Der erste Eindruck vom westlichen Tiergarten: Hier ist wenig los. Die Familien und Jogger treiben sich in anderen Bereichen herum. Verhuscht zieht ein ominöser Mann seine Bahnen um die wenigen Menschen, die hier sitzen. Das sieht im Görli anders aus. Die Toilette solltest du lieber nicht benutzen, empfiehlt mir eine Anwohnerin. Ob wegen der mangelnden Pflege oder anderer Gründe lässt sie offen. Wir ziehen am überraschend kleinen Rosengarten im Englischen Garten vorbei weiter in den nördlichen Bereich. Baumalleen, ein bescheidener Wasserlauf und viel Grün begleiten uns. An der Rüsternallee steht die Denkmalgruppe, die bei mir Fragen aufwirft: die Krieger Gruppe.
Haben die Figuren einen realistischen historischen Bezug?
Die Krieger Gruppe besteht aus vier Figuren von vier unterschiedlichen Bildhauern. Sie zeigen den Abschied von der Familie, den Kampf, die Pflege eines Verwundeten und die Heimkehr. Die Figur „Auszug des Kriegers“ stammt von Hermann Wittig, die „Schanzenstürmung“ von Rudolf Schweinitz, „Der verwundete Krieger“ von Ludwig Brodwolf und „Die glückliche Heimkehr“ von Alexander Calandrelli. Die vier Sandsteinskulpturen entstanden im ausgehenden 19. Jahrhundert. Die vier Künstler waren ordentlich am Schaffen in Berlin. Von Calandrelli, Brodwolf und Schweinitz stammen beispielsweise auch die künstlerischen Verzierungen des Roten Rathaus, bekannt als Steinerne Chronik. Militärhistoriker erkennen wahrscheinlich schon an der Kleidung und Ausrüstung, welche militärische Auseinandersetzung thematisiert sein könnte. Für mich ist das selbst nach dem Googeln nicht klar. Ist grundsätzlich nicht wichtig, aber dennoch eine der Fragen, die sich mir stellten. Ebenso wenig lässt sich zu dem Leben der Künstler abseits ihres beruflichen Werdegangs rausfinden. Ich fände es interessant, zu wissen, ob sie selbst an Kriegen teilgenommen haben und ihre Erfahrungen miteinfließen haben lassen oder nicht.
Wie sah der Verwundete ursprünglich aus?
Dass Figuren, die aus dem 19. Jahrhundert stammen, nicht tippitoppi aussehen, ist nachvollziehbar. Zumal die vier immer mal wieder umziehen mussten. Zunächst standen sie an der Königsbrücke auf dem Alsenplatz zusammen mit den vier Allegorien der deutschen Ströme. An diesen Skulpturen waren auch Schweinitz und Calandrelli beteiligt. Die Allegorien stehen heute ebenfalls im Tiergarten. Sie umgeben den Tritonbrunnen. Als der Königsgraben 1882 zugeschüttet wurde, zog die Krieger Gruppe ein paar Meter weiter auf den damaligen Königsplatz.

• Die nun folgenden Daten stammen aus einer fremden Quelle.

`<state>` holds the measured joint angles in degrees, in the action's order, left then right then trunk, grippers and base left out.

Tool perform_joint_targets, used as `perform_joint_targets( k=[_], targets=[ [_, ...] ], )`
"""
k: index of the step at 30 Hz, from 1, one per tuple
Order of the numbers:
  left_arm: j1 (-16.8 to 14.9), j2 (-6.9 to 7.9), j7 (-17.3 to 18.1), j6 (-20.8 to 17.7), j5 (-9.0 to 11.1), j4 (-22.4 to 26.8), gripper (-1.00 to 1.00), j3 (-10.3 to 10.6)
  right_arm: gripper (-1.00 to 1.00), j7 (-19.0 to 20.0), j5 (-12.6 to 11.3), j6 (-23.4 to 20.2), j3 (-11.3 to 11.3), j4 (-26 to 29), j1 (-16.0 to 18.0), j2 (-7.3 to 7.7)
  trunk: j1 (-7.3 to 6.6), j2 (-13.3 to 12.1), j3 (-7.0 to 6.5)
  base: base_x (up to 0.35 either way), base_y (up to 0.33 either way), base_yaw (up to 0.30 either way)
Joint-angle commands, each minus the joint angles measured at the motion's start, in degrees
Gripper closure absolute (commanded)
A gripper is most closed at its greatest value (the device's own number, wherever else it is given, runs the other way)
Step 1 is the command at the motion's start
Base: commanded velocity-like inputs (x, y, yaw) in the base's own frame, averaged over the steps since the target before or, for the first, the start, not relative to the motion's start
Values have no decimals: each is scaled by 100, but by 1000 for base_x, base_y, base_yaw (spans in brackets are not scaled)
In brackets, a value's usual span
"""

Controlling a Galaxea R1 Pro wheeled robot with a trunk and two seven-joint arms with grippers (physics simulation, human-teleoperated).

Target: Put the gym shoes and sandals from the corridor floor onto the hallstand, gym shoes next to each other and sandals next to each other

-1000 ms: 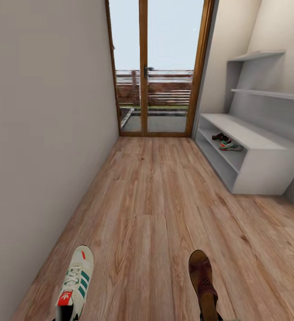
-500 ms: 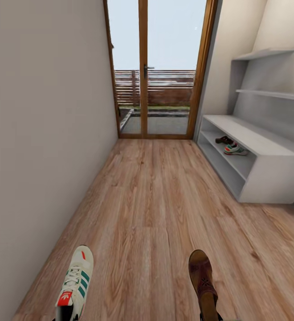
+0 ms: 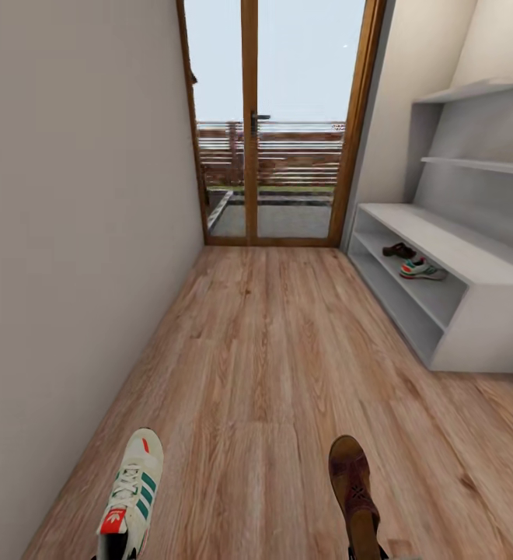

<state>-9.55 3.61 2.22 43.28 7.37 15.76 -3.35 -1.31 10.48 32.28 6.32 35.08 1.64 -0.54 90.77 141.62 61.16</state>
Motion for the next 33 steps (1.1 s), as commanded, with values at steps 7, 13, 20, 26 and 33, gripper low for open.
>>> perform_joint_targets(
  k=[7,13,20,26,33],
  targets=[
    [-3,0,25,14,28,-3,100,-8,100,-2,41,15,28,-1,3,-7,2,2,5,339,0,0],
    [-3,-1,25,14,28,-3,100,-8,100,-2,41,15,28,-1,2,-7,2,2,5,339,0,0],
    [-4,-2,25,14,28,-3,100,-8,100,-1,41,15,28,-1,2,-7,2,2,5,338,0,0],
    [-4,-3,25,14,28,-3,100,-8,100,-1,41,15,28,5,2,-7,2,2,5,339,0,0],
    [-4,-2,25,14,28,-3,100,-8,100,-1,41,15,28,7,3,-7,2,2,5,338,0,0]
  ],
)
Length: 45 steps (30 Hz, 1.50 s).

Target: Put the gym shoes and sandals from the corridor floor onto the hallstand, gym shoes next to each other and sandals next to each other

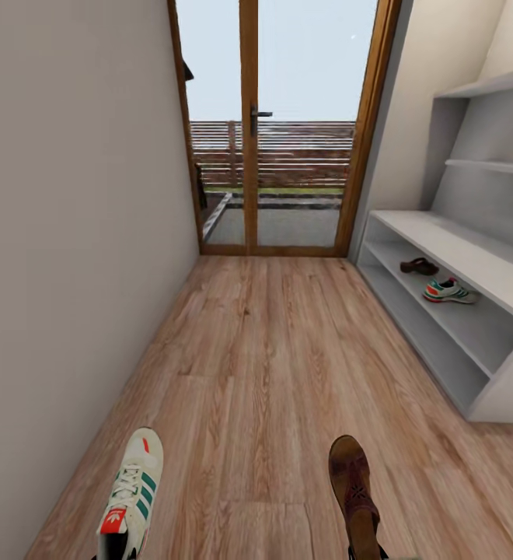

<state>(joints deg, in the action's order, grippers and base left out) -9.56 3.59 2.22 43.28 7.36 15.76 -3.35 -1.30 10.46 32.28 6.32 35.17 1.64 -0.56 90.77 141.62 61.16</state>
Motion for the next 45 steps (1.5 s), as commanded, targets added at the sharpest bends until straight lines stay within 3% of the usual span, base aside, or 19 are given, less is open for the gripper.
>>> perform_joint_targets(
  k=[1,19,45],
  targets=[
    [-3,0,25,14,28,-3,100,-8,100,-2,44,15,27,-1,3,-6,2,2,5,338,0,0],
    [-2,1,25,14,28,-3,100,-8,100,7,46,15,18,-1,3,-15,2,2,5,339,0,-83],
    [-2,1,25,14,28,-3,100,-8,100,5,52,15,27,-4,3,-18,2,2,5,338,0,-2]
  ],
)
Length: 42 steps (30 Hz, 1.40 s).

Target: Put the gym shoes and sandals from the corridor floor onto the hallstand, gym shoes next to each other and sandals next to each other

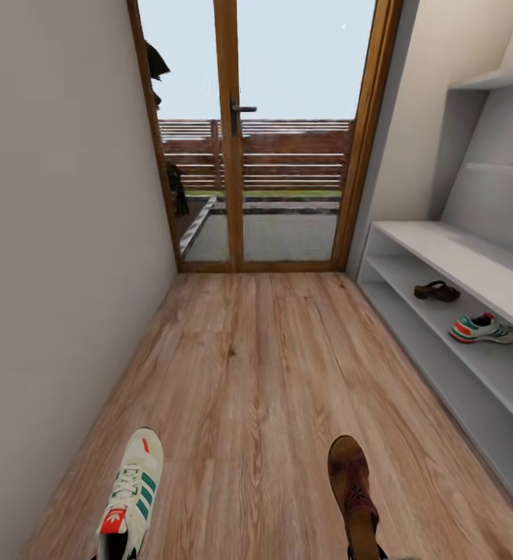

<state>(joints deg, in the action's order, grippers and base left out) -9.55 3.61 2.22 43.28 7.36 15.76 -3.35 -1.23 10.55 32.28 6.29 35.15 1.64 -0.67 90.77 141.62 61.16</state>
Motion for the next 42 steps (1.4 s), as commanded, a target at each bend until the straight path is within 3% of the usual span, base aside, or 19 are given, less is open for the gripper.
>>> perform_joint_targets(
  k=[1,32,42],
  targets=[
    [-3,0,25,14,28,-3,100,-8,100,-1,43,15,30,0,3,-9,2,2,5,338,0,0],
    [-3,0,25,14,28,-3,100,-8,100,-9,35,24,21,12,1,-12,2,2,5,338,0,-1],
    [-3,-1,25,14,28,-5,100,-8,100,-4,35,23,21,10,3,-12,2,2,5,338,52,-206]
  ],
)
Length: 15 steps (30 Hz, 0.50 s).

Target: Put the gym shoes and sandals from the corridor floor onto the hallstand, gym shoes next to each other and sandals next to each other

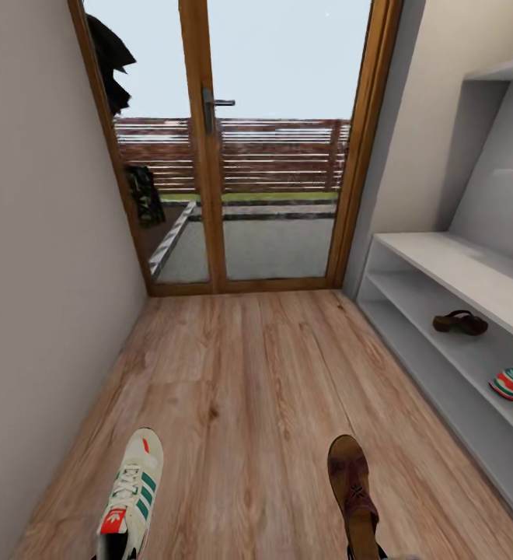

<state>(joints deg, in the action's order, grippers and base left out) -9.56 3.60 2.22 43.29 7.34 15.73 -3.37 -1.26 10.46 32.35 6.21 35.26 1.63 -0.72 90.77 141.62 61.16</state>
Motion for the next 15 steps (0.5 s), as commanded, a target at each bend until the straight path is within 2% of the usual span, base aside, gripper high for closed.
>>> perform_joint_targets(
  k=[1,8,15],
  targets=[
    [-2,-2,25,13,31,-1,100,-6,100,0,44,16,29,-2,4,-7,2,2,5,338,88,-260],
    [-3,-5,25,13,31,-1,100,-6,100,3,44,17,29,-2,4,-7,2,2,5,338,93,-262],
    [-4,-7,25,10,31,0,100,-6,100,3,44,12,29,-7,4,-7,2,2,5,313,158,-262]
  ],
)
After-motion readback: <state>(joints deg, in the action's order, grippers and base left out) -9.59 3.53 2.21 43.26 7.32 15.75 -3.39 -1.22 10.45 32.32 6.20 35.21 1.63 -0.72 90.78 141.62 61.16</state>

Da entsprach sie aber in den 30er Jahren nicht den Plänen Speers für die „Welthauptstadt“ und landete letztendlich im Tiergarten in der Nähe des heutigen Haus der Kulturen der Welt. Bei den einzelnen Skulpturen lassen sich der Zahn der Zeit und die Spuren des Zweiten Weltkrieges ablesen. Ausgerechnet dem verwundeten Krieger und seinen Begleitern fehlen die Köpfe. Bei den anderen Figuren sind teilweise Einschusslöcher zu sehen. Ihr Zusammenhang als Ensemble mit dem Thema Krieg lässt sich für den ungeübten Betrachter nur schwer erkennen. Langsam verwittern sie als Bild für die Phasen eines Krieges vor sich hin. Schade drum, denn die Figuren sind in ihrer Ausarbeitung filigran bis hin zu den Kleiderfalten. Ein paar erklärende Schilder würden dem Ensemble keinen Abbruch tun.